→ **TASK INSTRUCTIONS**: Among the entries below, copy only the span from the line containing "An exercise in" through the line containing "Please write one". Do so exactly, and skip the pictures.

Collected data entries:
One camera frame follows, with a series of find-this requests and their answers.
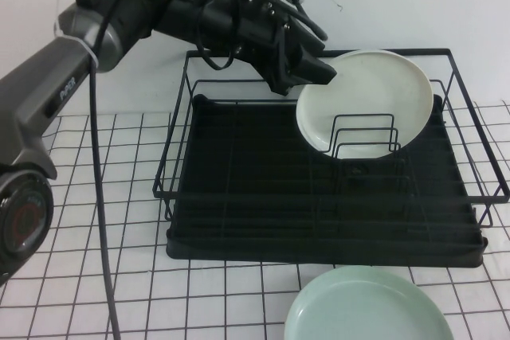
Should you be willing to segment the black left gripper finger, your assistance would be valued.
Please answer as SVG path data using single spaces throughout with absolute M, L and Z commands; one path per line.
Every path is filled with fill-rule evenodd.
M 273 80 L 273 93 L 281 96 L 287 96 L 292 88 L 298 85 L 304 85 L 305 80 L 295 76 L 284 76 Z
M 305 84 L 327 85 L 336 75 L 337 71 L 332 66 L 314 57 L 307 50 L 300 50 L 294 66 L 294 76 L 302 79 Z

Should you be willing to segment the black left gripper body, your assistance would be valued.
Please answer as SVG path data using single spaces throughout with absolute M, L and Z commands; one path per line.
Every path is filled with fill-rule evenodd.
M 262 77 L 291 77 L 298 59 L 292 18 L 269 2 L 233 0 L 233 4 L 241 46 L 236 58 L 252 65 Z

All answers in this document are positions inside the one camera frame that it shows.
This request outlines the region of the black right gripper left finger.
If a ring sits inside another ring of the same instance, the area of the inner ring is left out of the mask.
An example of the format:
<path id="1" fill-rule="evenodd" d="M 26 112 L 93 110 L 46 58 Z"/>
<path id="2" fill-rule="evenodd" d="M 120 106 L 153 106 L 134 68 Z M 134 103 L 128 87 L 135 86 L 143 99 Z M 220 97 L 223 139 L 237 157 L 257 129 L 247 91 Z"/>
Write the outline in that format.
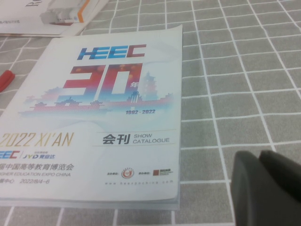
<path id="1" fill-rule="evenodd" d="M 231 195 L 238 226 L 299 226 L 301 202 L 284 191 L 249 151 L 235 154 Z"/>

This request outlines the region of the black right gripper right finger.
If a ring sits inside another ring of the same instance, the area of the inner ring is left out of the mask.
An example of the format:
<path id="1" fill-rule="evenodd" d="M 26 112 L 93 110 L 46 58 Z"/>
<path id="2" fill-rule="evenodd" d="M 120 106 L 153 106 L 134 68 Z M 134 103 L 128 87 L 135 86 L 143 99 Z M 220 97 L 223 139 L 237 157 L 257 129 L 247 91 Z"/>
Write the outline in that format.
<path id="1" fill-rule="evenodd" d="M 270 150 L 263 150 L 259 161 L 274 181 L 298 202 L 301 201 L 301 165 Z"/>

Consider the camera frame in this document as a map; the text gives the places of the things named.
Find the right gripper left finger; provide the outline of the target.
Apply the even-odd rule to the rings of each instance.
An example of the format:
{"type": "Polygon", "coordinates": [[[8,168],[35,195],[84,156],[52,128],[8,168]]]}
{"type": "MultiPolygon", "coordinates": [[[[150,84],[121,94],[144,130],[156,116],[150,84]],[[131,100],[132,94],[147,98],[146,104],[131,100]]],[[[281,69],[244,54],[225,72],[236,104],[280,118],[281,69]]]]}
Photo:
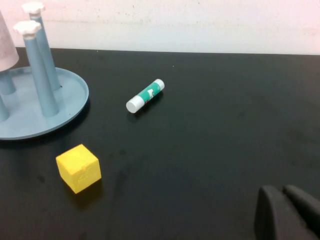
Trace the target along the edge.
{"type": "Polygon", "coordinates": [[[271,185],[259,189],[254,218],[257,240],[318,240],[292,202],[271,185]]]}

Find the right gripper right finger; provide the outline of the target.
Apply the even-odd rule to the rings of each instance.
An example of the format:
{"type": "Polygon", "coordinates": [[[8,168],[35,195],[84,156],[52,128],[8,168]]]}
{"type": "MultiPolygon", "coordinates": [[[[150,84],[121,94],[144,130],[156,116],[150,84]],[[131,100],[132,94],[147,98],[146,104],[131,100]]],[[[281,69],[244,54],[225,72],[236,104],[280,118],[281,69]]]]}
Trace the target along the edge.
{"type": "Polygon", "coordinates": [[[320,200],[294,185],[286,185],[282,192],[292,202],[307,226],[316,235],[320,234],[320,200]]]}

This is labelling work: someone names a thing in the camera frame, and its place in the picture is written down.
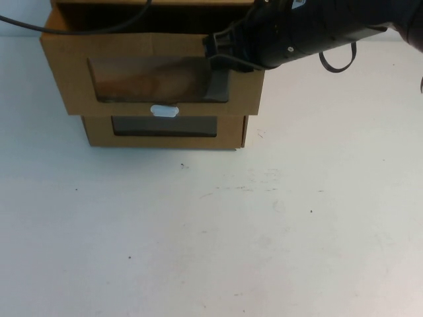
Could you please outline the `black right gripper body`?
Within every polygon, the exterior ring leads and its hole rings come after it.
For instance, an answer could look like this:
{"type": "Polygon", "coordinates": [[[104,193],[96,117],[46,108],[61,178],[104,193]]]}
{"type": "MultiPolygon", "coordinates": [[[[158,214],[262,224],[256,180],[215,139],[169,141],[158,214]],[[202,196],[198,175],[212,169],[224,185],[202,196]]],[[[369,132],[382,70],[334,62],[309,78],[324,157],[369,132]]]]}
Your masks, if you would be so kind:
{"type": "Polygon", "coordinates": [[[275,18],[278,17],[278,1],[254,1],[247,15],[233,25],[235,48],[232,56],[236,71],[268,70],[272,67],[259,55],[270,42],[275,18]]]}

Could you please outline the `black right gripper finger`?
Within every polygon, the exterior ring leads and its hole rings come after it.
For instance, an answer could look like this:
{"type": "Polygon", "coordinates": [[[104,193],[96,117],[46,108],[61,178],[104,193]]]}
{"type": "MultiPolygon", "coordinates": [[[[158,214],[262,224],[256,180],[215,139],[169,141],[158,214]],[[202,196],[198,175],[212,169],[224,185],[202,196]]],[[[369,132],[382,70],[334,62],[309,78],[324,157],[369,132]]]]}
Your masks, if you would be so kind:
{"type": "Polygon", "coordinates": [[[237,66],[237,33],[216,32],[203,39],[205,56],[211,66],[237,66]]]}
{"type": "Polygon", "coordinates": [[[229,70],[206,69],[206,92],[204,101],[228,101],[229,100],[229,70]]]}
--
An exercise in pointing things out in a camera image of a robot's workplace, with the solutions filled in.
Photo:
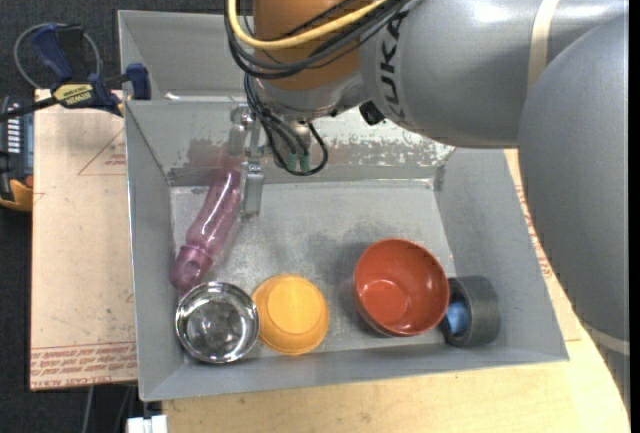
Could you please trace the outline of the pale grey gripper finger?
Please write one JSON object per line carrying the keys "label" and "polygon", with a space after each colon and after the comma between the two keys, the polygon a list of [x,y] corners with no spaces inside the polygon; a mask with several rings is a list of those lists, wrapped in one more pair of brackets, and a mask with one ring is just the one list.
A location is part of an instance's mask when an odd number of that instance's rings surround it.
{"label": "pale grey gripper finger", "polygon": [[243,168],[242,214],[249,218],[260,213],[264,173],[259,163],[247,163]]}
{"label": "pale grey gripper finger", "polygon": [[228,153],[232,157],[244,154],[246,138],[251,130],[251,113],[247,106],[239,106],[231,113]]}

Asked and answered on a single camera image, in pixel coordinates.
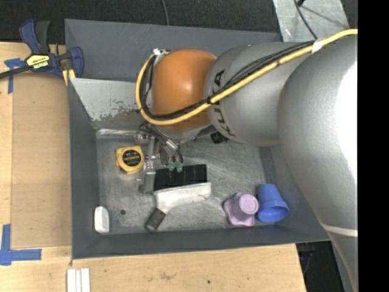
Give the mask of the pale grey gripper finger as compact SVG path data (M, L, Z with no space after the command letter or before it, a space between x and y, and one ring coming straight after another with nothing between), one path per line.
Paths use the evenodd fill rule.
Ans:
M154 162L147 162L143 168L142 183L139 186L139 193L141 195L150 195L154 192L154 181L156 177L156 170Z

→ **OUTPUT FOR THIS EXERCISE**:
An exercise in pointing things out in a camera image of a robot's workplace, with the solutions filled in.
Photo:
Could you please trace the outline of the pale grey gripper finger?
Please write one JSON object per line carrying the keys "label" and "polygon", with a space after each colon and after the comma between the two keys, the polygon a list of [x,y] corners with no spaces inside the polygon; a mask with several rings is a list of those lists, wrapped in one more pair of brackets, and a mask with one ring is just the one list.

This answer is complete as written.